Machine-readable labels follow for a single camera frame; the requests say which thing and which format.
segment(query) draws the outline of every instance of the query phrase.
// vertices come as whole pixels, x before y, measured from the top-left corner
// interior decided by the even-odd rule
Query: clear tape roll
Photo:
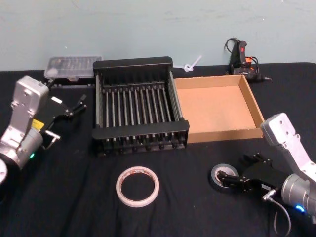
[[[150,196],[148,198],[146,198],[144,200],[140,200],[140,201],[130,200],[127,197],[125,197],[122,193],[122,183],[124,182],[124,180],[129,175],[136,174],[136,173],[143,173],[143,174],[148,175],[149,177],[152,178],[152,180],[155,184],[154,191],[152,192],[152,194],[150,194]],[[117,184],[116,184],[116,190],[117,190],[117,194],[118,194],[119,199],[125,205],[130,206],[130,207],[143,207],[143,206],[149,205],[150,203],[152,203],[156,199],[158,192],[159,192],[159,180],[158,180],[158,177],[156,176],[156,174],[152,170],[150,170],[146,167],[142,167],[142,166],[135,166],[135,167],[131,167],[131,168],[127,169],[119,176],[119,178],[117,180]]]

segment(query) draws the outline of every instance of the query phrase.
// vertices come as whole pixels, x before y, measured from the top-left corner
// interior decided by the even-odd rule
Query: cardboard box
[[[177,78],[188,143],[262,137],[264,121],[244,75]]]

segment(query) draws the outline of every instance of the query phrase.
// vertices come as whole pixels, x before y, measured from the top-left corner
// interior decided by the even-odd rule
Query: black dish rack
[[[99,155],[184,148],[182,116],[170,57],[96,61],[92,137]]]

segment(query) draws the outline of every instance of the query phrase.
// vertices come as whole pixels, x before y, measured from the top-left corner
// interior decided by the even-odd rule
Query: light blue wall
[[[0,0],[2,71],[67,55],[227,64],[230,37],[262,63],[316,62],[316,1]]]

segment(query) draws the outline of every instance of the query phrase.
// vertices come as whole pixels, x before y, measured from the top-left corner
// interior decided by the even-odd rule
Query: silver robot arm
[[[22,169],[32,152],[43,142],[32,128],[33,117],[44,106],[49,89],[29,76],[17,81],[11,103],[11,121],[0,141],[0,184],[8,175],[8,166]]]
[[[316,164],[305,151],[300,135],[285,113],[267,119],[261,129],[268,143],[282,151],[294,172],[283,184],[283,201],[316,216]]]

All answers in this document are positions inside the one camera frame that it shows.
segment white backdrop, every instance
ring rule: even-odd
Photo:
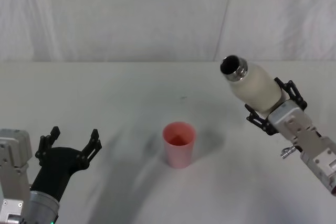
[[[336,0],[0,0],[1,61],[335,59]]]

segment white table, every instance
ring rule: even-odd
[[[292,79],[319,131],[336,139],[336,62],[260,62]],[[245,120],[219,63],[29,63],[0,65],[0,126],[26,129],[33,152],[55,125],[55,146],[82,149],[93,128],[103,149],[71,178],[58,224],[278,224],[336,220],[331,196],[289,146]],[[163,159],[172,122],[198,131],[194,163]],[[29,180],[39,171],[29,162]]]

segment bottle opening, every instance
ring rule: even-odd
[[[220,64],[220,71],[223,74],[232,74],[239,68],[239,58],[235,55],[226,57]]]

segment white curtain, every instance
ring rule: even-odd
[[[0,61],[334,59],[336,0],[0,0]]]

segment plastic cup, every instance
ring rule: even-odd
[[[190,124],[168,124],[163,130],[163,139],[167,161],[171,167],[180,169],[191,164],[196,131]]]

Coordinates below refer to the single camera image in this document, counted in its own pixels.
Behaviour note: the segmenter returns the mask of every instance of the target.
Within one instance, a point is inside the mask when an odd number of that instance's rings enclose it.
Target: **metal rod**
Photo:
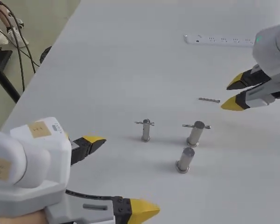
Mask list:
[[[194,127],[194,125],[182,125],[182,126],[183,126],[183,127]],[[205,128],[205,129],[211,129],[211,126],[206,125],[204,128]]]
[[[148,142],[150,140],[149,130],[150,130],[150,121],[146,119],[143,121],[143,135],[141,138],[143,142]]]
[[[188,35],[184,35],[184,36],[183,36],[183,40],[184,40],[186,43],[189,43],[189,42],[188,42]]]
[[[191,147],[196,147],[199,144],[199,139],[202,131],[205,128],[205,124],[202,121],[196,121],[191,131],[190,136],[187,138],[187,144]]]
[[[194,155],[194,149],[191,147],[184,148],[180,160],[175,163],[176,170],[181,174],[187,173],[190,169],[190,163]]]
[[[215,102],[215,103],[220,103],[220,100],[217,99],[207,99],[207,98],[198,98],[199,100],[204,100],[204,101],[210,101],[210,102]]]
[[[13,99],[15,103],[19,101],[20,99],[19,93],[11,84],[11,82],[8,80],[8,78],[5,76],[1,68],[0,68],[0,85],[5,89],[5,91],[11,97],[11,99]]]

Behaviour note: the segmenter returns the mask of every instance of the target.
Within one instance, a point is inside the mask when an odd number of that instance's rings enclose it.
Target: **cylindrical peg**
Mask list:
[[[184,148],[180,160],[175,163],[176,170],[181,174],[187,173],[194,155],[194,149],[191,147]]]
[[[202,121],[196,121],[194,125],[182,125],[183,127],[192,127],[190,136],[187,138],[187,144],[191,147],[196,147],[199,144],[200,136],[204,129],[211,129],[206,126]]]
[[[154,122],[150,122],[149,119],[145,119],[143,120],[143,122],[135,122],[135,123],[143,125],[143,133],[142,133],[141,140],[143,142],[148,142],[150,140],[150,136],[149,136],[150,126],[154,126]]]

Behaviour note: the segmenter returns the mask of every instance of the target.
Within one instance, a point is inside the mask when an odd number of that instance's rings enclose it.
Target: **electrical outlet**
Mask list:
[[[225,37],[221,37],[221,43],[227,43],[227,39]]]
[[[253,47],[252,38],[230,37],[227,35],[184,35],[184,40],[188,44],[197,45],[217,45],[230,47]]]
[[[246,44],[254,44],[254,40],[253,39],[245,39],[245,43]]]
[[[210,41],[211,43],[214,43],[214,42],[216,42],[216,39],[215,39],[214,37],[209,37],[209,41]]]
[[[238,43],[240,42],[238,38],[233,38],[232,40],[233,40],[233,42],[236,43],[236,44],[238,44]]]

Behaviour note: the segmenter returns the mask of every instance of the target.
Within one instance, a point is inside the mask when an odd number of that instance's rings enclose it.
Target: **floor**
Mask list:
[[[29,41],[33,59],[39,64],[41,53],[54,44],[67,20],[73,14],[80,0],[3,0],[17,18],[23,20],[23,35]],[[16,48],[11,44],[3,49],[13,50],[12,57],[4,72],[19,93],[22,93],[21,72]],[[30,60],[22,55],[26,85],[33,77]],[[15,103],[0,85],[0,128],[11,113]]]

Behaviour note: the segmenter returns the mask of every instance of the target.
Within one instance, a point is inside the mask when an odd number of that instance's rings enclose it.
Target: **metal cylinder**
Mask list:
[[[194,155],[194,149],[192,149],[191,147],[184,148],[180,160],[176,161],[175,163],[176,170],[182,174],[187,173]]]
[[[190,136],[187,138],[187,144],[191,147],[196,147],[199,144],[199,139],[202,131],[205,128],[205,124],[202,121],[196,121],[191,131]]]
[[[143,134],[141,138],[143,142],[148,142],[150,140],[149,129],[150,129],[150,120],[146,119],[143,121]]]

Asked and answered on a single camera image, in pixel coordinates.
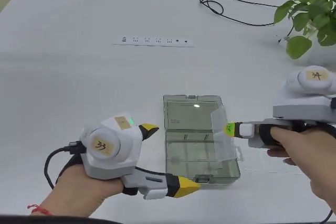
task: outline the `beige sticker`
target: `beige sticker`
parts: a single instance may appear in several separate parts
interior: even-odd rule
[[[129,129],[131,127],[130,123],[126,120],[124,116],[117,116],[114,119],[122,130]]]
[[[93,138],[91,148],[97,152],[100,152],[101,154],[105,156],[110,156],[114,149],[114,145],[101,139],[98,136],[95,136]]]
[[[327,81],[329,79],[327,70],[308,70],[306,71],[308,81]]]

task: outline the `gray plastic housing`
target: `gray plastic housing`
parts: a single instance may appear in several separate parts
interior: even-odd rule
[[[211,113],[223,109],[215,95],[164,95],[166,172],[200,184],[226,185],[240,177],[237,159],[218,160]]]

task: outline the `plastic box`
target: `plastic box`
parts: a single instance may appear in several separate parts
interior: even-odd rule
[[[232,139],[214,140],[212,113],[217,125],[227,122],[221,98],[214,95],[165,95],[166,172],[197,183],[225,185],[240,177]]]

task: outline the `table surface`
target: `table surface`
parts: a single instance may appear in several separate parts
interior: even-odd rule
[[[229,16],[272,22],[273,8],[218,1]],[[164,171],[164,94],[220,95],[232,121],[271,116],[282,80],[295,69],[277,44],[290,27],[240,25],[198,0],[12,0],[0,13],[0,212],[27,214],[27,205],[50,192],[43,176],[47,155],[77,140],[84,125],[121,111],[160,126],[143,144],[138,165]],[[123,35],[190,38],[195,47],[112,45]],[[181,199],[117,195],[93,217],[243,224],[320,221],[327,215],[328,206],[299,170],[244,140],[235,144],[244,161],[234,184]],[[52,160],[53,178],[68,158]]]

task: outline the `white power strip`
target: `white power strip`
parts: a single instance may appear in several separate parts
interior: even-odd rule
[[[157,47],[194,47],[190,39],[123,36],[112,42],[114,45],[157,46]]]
================================
Exercise directions:
Report how many lines of the preceding records include "table". Output the number only.

Written response:
3